Kedua model tersebut juga punya versi PHEV, lho! Namanya J7 SHS dan J8 SHS. SHS sendiri merupakan singkatan dari Super Hybrid System, teknologi PHEV andalan Jaecoo. Teknologi ini mirip dengan yang dipakai di model PHEV Chery, seperti Tiggo 8 dan Tiggo 9, hanya saja dengan nama yang berbeda.
Tak hanya itu, Jaecoo juga sudah memperkenalkan mobil listrik murni kembaran Chery E5 (yang sebelumnya dikenal sebagai Omoda E5), yaitu J5 EV. Mobil listrik ini kabarnya akan dirilis dalam waktu dekat, bahkan sebelum GJAW 2025 dimulai. Jadi, Jaecoo memang serius menggarap pasar kendaraan listrik di Indonesia.
Peran Penting Chery Sales Indonesia (CSI) di Balik Jaecoo
Penting untuk diingat bahwa Jaecoo, bersama Chery dan Omoda, penjualannya dikendalikan oleh Chery Sales Indonesia (CSI). Ini menunjukkan strategi yang terintegrasi dari CSI untuk menghadirkan berbagai pilihan kendaraan yang sesuai dengan kebutuhan dan preferensi konsumen di Indonesia.
Dengan dukungan penuh dari CSI, Jaecoo memiliki fondasi yang kuat untuk bersaing di pasar otomotif Tanah Air. Mereka tidak hanya membawa produk, tetapi juga ekosistem layanan purna jual yang terpercaya, memberikan rasa aman bagi para calon pembeli.
Antisipasi Pasar dan Prediksi Model Baru
Mengingat Jaecoo sudah punya J7 dan J8 (serta versi PHEV-nya) dan J5 EV yang segera meluncur, lantas model NEV misterius apa lagi yang akan mereka bawa? Spekulasi pun bermunculan. Apakah ini akan menjadi varian NEV dari model yang sudah ada, atau justru model yang benar-benar baru yang belum pernah diperkenalkan di Indonesia?
Melihat tren, bisa jadi ini adalah model SUV listrik atau PHEV yang lebih kompak, atau mungkin varian yang mengisi segmen yang berbeda. Yang jelas, dengan label "NEV" dan janji "langsung bisa dipesan," Jaecoo ingin memastikan produk ini relevan dan siap memenuhi permintaan pasar.
GJAW 2025: Jangan Sampai Ketinggalan Kesempatan Ini!
Satu hal yang pasti, Ryan Ferdiean Tirto menegaskan bahwa produk NEV baru ini seharusnya sudah bisa langsung dipesan saat GJAW 2025 bergulir.

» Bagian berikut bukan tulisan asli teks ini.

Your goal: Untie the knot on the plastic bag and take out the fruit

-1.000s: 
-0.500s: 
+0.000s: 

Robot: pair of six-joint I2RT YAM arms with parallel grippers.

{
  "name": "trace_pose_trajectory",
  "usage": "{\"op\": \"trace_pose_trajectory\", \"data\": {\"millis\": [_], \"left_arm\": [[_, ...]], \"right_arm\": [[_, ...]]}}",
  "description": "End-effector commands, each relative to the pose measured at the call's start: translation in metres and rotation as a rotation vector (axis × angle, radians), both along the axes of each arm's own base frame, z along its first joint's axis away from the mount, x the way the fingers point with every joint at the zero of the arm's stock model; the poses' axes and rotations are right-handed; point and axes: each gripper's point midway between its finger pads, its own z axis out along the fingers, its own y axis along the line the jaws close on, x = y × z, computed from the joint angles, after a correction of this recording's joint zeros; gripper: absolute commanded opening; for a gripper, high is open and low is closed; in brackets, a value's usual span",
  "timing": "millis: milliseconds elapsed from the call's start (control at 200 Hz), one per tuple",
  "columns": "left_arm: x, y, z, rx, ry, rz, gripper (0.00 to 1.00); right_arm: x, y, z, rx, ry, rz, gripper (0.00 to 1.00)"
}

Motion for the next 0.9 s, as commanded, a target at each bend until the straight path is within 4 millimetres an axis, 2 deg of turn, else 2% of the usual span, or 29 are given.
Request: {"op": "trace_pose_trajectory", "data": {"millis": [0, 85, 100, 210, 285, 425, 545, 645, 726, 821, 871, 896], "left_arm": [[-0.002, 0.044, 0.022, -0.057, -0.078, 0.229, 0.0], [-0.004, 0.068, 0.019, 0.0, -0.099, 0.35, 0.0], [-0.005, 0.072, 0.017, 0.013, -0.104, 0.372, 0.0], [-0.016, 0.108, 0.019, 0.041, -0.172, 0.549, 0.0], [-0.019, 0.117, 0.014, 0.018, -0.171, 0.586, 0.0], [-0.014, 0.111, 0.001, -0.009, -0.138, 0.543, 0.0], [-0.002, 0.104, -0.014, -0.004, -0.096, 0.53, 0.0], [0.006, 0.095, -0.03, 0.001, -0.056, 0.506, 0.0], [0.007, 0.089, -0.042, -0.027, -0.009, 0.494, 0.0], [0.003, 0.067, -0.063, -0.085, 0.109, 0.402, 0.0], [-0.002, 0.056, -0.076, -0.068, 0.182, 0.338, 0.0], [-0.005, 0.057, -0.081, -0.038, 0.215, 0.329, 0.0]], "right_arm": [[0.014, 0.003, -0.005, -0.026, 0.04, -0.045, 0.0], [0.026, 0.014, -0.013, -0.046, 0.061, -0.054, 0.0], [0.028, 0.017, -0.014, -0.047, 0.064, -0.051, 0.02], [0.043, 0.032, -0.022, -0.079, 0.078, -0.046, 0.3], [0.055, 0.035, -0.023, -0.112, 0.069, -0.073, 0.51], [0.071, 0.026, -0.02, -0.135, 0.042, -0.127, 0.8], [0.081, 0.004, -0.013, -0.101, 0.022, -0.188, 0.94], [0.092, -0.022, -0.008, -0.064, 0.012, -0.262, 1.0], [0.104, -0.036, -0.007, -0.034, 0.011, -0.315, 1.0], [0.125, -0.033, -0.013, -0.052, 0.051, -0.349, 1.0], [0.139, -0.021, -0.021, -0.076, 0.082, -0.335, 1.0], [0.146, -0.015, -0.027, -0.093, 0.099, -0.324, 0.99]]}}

Ini tentu menjadi kabar baik bagi kamu yang sudah tak sabar ingin memiliki kendaraan ramah lingkungan dari Jaecoo.
Jadi, tandai kalendermu! GJAW 2025 pada 21-30 November adalah momen yang tidak boleh kamu lewatkan. Siapa tahu, mobil impianmu yang canggih dan ramah lingkungan itu akan terungkap di sana. Jangan sampai ketinggalan kejutan dari Jaecoo, ya!